Our solution doesn't shred the MSW. Shredding MSW is noisy, the
shredders sometimes explode, and shredding MSW puts heavy metals
into the waste stream. If you shred MSW, you can't use the remaining organics after enzymatic hydrolysis for soil improvement or compost because there are strict limits on heavy metals put back into soil.
Food waste pulp and waste paper pulp don't contain heavy metals -
tests have shown heavy metals below the limits of detection.

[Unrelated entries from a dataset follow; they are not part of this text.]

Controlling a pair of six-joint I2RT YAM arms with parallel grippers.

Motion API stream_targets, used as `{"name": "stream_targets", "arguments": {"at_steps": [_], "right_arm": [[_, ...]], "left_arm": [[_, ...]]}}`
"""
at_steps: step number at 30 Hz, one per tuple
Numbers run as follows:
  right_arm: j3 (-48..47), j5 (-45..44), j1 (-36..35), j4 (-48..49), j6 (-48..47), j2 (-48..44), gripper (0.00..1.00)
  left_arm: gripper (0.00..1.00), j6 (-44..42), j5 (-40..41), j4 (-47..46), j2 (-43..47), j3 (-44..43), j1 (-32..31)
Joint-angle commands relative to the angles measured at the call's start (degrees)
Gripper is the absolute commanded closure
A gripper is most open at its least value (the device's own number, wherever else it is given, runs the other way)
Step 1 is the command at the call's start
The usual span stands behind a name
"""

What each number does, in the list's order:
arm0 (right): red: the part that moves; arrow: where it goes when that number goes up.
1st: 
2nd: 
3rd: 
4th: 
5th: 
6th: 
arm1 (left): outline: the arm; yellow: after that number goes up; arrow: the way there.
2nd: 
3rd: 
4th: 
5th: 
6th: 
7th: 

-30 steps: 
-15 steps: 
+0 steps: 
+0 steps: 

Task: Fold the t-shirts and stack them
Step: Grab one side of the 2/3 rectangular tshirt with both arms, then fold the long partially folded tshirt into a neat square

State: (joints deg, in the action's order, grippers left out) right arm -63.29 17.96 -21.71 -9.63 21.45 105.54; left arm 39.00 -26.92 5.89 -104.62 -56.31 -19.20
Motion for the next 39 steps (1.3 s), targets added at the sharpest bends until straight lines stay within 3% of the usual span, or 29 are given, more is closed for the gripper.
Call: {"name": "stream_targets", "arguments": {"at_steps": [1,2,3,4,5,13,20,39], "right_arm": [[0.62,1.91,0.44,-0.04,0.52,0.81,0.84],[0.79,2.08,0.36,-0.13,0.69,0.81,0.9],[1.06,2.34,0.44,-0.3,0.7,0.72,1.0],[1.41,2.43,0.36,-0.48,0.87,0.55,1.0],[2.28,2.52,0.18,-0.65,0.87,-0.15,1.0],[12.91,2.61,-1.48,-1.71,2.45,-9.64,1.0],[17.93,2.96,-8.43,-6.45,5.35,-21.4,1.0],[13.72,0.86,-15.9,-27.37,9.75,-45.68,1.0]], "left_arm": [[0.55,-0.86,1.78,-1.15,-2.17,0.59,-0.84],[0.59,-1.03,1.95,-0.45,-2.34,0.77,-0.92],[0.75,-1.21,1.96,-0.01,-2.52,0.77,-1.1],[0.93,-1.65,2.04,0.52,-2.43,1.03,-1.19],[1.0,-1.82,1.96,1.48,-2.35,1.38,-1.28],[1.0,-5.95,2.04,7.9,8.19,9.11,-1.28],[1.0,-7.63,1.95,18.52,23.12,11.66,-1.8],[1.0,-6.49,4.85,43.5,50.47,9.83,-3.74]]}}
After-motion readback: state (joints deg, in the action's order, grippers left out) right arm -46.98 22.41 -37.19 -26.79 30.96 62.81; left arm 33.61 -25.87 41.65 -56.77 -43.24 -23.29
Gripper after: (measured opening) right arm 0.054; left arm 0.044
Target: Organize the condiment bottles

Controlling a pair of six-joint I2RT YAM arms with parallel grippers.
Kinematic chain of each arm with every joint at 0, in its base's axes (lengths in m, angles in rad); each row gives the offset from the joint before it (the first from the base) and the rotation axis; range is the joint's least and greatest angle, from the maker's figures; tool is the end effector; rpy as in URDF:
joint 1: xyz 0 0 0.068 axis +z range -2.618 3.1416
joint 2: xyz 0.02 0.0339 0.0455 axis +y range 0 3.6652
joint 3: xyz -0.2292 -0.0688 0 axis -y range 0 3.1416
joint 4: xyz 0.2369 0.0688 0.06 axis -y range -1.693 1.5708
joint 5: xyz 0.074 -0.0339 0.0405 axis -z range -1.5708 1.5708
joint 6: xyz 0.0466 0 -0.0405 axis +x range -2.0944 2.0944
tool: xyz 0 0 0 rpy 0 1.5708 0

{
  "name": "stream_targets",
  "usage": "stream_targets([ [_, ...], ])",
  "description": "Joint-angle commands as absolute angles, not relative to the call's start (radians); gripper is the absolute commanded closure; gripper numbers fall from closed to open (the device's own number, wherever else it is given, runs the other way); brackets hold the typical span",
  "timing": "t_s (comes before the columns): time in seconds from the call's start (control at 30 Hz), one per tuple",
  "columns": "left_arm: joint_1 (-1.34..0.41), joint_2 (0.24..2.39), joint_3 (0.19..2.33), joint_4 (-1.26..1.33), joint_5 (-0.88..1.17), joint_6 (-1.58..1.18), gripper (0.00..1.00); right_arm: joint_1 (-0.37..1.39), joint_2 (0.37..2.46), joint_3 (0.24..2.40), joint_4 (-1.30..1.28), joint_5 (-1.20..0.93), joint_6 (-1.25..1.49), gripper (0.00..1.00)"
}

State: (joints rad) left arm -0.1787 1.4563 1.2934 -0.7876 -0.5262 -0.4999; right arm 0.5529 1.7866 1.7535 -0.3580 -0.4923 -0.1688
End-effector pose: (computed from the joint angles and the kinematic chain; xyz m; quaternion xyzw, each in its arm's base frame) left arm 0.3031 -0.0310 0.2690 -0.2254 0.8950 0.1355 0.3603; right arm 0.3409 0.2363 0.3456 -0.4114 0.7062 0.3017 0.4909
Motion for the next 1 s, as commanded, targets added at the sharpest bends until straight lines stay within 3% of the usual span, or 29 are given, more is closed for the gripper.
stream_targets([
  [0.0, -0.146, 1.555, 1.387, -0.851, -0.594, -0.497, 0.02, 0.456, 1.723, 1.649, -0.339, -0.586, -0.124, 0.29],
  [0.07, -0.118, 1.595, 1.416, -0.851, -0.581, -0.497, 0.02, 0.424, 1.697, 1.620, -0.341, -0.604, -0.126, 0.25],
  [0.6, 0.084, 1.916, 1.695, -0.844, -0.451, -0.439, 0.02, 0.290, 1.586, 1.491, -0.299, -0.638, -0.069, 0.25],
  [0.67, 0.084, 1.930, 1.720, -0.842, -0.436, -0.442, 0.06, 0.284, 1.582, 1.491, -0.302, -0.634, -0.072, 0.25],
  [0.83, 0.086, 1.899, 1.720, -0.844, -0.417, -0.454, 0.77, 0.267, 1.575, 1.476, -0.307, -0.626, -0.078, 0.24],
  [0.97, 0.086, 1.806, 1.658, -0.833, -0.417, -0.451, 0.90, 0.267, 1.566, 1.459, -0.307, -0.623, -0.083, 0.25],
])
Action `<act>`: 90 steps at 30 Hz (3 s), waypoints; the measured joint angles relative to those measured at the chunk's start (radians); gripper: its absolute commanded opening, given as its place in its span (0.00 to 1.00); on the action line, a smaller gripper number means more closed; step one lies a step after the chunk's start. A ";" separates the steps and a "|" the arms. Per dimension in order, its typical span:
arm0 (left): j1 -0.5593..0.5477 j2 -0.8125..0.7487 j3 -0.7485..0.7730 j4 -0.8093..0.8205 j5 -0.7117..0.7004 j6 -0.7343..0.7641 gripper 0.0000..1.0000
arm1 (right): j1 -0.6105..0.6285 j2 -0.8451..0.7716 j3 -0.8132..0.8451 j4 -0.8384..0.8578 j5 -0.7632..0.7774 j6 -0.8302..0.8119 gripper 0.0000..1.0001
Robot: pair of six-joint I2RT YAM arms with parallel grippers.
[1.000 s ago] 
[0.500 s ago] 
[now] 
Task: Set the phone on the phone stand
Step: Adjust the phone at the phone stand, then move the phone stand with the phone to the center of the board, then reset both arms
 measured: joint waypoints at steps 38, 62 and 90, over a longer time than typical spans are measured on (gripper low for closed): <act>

Water treatment is an under-appreciated requirement. Garbage is
dirty, and any time you pour water over garbage, it gets very dirty.
You can't just flush this water into the sewer. World Waste
Technologies built a factory in Anaheim in 2006 to extract paper
fibers from MSW. They went out of business and sold the factory for scrap because they were producing dirty water that would have cost
more to clean than the money they'd make from the paper fibers.

Our solution uses process water that's refreshed by the 80% water in the food waste. No fresh water is used, and no waste water is
treated. The water from the food waste is eventually disposed of
with the residual organics as soil improvement or compost.

RUNNING FROM THE BEAR


The economics of biofuels are complicated, with issues like the
blend wall (too much ethanol being produced already for blending
with gasoline
), RINs, etc.

At the Advanced Biofuels Markets conference last week, Philippe
Lavielle of Virdia gave a thought-provoking keynote address about
the viability of various feedstocks for making biofuels - but he
didn't mention MSW as a viable feedstock.

For sure, if a company does dumb things like using autoclaves
(converting water to steam), producing waste water, burning wet MSW, producing a low-value product like methane, or has an otherwise
complex solution full of conveyers and sorting equipment, then they won't outrun the other guy running from the bear.